Dans cette grande presqu’île qui termine la Mer-Noire au nord et la sépare des Palus-Méotides, presqu’île appelée autrefois Cimmérienne et maintenant Crimée, habitait le peuple des Goths tétraxites, humble débris du vaste empire d’Hermanarik. Quand cet empire tomba, en 375, sous les coups des Huns de Balamber, des Goths fugitifs vinrent chercher la liberté dans le groupe de montagnes qui couronne la péninsule au midi, et qui portait encore au VIe siècle de notre ère l’antique dénomination gauloise de Dor ou Tor, c’est-à-dire de haut pays[1]. Ils y occupaient des vallées fertiles et bien arrosées, propres au labourage ainsi qu’à l’éducation des troupeaux, et avec le temps ils formèrent un petit peuple aussi connu par ses mœurs hospitalières et pacifiques que par sa bravoure quand il était provoqué. On ne trouvait chez lui ni villes ni fortifications d’aucune sorte, ces fils des vieux Germains ayant conservé religieusement l’aversion de leurs ancêtres pour les murailles et les clôtures, qu’ils regardaient comme des prisons. Leur petite république, aussi sage que guerrière, se maintenait presque toujours en paix, malgré le voisinage des Huns outigours, établis dans le nord de la presqu’île et dans les steppes à l’est du Bosphore cimmérien, et celui des Huns coutrigours, qui possédaient le pays à l’ouest des Palus-Méotides, tant ces tribus indomptables avaient appris à respecter le bouclier quadrangulaire et la longue épée des Goths tétraxites ! Les villes romaines qui bordaient la côte méridionale, où se faisait un grand commerce, Cherson, Sébastopol, Théodosie et Bosphore, gardienne du détroit, trouvaient dans la petite république gothique une honnête et utile alliée, et un échange mutuel de bons offices faisait que cette alliance n’éprouvait jamais de mécomptes. Les Goths tétraxites étaient chrétiens. De quelle église ? Appartenaient-ils à celle qui admettait le symbole de Nicée et la consubstantialité des deux premières personnes divines dans le mystère de la sainte Trinité, ou bien partageaient-ils les erreurs d’Arius avec les autres nations de leur sang disséminées en Europe ?— On l’ignorait à Constantinople,.

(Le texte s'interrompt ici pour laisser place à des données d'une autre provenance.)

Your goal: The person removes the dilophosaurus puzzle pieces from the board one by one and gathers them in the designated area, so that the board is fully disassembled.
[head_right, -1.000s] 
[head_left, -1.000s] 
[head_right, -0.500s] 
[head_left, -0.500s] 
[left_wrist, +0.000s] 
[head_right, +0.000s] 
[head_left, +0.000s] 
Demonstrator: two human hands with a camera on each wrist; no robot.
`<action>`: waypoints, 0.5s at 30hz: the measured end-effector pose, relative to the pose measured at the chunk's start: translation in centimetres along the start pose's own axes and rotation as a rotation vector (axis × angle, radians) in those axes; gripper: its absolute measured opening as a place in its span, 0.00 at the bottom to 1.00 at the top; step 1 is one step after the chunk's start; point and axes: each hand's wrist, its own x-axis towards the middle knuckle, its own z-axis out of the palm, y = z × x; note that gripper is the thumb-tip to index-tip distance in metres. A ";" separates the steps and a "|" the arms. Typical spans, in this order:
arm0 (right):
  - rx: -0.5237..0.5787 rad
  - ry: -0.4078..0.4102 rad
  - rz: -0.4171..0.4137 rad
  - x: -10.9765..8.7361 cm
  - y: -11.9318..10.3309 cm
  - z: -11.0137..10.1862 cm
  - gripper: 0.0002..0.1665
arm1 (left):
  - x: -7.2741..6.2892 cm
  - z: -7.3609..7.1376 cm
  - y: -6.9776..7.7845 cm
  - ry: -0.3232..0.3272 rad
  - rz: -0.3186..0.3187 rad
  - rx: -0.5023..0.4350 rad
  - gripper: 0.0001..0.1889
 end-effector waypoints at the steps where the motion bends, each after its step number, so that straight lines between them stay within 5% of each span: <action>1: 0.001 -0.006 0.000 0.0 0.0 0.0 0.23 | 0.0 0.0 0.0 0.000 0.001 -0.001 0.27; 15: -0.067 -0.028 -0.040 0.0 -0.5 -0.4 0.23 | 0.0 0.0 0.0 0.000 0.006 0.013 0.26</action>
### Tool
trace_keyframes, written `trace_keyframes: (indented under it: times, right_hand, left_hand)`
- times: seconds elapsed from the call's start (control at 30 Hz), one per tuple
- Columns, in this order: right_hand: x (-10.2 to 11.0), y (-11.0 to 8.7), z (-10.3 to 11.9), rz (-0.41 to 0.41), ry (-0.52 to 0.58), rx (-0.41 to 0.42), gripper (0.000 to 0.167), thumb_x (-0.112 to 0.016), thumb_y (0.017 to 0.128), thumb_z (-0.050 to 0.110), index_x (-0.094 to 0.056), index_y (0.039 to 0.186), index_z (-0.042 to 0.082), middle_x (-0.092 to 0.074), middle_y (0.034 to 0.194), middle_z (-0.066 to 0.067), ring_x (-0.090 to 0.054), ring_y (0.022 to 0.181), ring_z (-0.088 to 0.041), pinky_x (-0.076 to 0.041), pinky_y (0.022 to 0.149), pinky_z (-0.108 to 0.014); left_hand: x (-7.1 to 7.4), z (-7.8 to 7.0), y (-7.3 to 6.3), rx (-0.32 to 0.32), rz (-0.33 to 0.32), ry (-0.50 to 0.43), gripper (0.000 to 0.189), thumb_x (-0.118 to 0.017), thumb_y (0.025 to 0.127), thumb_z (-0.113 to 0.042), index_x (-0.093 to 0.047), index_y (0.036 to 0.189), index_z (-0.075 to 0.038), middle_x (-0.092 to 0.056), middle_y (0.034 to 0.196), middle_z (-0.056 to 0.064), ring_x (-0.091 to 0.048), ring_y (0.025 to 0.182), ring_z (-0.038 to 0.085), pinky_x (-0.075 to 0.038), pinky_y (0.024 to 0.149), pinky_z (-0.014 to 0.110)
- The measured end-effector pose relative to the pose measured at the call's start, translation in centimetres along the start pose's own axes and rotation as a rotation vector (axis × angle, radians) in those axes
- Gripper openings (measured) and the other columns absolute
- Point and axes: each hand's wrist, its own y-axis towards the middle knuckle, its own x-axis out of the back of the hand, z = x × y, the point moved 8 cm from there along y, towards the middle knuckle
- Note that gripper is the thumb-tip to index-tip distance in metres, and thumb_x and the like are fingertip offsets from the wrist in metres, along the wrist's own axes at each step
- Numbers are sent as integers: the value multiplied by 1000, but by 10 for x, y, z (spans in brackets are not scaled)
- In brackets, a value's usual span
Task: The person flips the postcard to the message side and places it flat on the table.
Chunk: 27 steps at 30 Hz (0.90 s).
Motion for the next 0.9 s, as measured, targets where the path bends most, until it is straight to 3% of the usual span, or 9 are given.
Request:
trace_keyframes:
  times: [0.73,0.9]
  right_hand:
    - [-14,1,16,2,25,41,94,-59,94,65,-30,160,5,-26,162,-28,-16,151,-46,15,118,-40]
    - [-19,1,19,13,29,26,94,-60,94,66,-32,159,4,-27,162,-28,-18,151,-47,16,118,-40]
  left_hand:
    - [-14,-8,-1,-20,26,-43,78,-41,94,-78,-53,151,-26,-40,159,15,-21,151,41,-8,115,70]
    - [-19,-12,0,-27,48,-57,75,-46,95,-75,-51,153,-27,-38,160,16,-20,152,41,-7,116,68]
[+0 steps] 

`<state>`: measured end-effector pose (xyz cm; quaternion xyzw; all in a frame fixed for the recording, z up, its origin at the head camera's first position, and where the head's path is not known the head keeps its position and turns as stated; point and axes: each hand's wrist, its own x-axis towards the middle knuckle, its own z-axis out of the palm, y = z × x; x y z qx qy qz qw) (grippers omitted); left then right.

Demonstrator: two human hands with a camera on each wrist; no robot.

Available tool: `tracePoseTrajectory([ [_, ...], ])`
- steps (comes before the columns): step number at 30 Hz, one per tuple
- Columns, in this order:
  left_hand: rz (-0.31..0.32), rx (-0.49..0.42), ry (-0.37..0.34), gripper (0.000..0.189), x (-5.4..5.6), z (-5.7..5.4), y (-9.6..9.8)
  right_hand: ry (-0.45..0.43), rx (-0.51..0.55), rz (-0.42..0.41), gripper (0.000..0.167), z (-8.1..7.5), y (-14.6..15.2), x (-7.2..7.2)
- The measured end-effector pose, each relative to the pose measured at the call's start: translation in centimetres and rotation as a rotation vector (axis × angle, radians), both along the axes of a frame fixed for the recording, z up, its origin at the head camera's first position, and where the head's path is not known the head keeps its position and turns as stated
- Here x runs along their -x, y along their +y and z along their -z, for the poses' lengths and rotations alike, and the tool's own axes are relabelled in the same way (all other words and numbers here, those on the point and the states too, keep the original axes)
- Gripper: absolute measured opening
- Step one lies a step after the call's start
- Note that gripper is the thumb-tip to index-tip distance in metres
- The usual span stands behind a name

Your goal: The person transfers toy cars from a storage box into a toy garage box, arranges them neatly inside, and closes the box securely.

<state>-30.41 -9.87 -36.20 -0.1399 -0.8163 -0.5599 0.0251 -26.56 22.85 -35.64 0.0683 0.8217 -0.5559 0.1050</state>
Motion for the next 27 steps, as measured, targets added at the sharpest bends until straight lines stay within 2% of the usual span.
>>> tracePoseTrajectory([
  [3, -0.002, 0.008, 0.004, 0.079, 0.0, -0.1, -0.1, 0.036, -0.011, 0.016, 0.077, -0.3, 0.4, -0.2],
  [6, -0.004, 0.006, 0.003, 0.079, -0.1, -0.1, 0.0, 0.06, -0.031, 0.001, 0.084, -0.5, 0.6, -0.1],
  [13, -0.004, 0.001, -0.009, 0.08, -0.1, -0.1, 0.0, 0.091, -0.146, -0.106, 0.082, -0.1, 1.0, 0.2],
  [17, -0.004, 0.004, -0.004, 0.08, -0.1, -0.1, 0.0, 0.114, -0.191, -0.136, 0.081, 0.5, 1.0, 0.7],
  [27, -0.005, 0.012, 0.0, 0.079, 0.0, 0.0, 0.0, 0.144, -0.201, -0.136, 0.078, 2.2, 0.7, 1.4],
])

  1. « Dory maritima regio, ubi ab antiquo Gothi habitant. » Procop, Ædif, III, 7. C’est de là que la partie méridionale de la péninsule cimmérienne avait reçu dans les fables grecques le nom de Tauride. Les noms où entre le radical dor sont très fréquens dans les pays habités autrefois par les races gauloises, témoin les Tauriskes, les Taurini et les nombreux monts Dor, d’Or et Tor qui existent en Gaule et dans les Alpes, soit orientales, soit occidentales. On sait d’ailleurs que les Cimmériens (Kimri) furent une des souches d’où sortirent les nations gauloises. (Voyez l’Hist. des Gaulois, t. Ier.)